● **What you should do**: Your task is to find every line of the data that holds the string "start" and copy it.

● **Given information**:
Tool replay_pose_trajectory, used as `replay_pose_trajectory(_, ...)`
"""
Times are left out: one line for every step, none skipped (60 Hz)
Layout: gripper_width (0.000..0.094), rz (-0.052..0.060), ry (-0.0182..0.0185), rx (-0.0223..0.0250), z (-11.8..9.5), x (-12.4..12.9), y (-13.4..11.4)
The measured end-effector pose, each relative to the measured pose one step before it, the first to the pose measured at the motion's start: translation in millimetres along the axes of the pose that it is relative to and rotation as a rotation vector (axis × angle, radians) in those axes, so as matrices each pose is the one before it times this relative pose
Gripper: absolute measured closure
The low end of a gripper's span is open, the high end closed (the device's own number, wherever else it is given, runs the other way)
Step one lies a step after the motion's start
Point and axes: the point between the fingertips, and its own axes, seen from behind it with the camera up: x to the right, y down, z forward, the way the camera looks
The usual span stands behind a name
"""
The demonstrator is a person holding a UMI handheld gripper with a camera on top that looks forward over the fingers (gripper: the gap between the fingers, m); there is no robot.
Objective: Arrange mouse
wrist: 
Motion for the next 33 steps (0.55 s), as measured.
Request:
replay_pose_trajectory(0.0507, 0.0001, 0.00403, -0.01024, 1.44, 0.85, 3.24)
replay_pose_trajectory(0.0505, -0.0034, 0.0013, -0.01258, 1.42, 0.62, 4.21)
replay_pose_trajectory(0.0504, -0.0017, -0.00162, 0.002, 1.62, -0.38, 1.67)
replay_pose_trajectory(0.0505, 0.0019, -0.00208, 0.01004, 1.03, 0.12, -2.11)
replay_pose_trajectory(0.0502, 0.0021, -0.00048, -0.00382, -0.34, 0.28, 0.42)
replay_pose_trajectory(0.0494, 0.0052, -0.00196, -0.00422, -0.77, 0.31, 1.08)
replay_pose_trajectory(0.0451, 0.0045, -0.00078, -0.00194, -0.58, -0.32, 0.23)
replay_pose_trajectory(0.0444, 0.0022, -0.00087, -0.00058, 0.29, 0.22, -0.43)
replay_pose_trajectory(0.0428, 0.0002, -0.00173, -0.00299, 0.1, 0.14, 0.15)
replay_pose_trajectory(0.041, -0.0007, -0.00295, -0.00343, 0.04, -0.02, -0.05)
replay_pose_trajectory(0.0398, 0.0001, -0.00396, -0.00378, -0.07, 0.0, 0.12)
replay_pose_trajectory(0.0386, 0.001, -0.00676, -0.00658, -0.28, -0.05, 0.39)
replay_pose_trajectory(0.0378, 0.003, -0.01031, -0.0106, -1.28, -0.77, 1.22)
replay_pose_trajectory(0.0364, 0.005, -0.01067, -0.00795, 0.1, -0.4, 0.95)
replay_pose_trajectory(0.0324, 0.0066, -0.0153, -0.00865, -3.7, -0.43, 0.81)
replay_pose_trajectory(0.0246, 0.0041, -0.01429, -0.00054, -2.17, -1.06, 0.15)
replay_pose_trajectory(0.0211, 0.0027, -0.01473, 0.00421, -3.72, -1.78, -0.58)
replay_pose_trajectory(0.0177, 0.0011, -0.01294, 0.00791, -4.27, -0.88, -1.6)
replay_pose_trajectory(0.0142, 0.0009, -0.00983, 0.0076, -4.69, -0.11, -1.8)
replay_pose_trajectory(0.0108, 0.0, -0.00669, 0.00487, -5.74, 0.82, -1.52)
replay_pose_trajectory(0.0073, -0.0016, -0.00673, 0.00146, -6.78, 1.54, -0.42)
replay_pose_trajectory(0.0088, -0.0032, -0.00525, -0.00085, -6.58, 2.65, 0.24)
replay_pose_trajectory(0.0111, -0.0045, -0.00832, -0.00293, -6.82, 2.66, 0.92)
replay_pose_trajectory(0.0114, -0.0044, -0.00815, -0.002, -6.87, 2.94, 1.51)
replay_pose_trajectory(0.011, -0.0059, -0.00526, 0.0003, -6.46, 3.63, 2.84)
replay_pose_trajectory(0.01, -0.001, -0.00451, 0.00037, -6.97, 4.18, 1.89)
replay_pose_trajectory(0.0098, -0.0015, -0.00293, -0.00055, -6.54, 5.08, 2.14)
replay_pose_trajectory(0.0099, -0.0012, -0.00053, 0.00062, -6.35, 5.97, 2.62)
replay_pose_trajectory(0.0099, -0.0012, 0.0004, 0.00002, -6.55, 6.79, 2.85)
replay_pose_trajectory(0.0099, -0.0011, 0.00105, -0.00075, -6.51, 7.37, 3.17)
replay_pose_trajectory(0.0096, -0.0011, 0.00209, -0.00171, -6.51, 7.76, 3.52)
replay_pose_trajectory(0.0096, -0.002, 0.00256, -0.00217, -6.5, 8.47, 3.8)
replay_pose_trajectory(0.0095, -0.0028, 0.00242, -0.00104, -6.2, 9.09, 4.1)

● **Result for this task**:
The measured end-effector pose, each relative to the measured pose one step before it, the first to the pose measured at the motion's start: translation in millimetres along the axes of the pose that it is relative to and rotation as a rotation vector (axis × angle, radians) in those axes, so as matrices each pose is the one before it times this relative pose
Step one lies a step after the motion's start

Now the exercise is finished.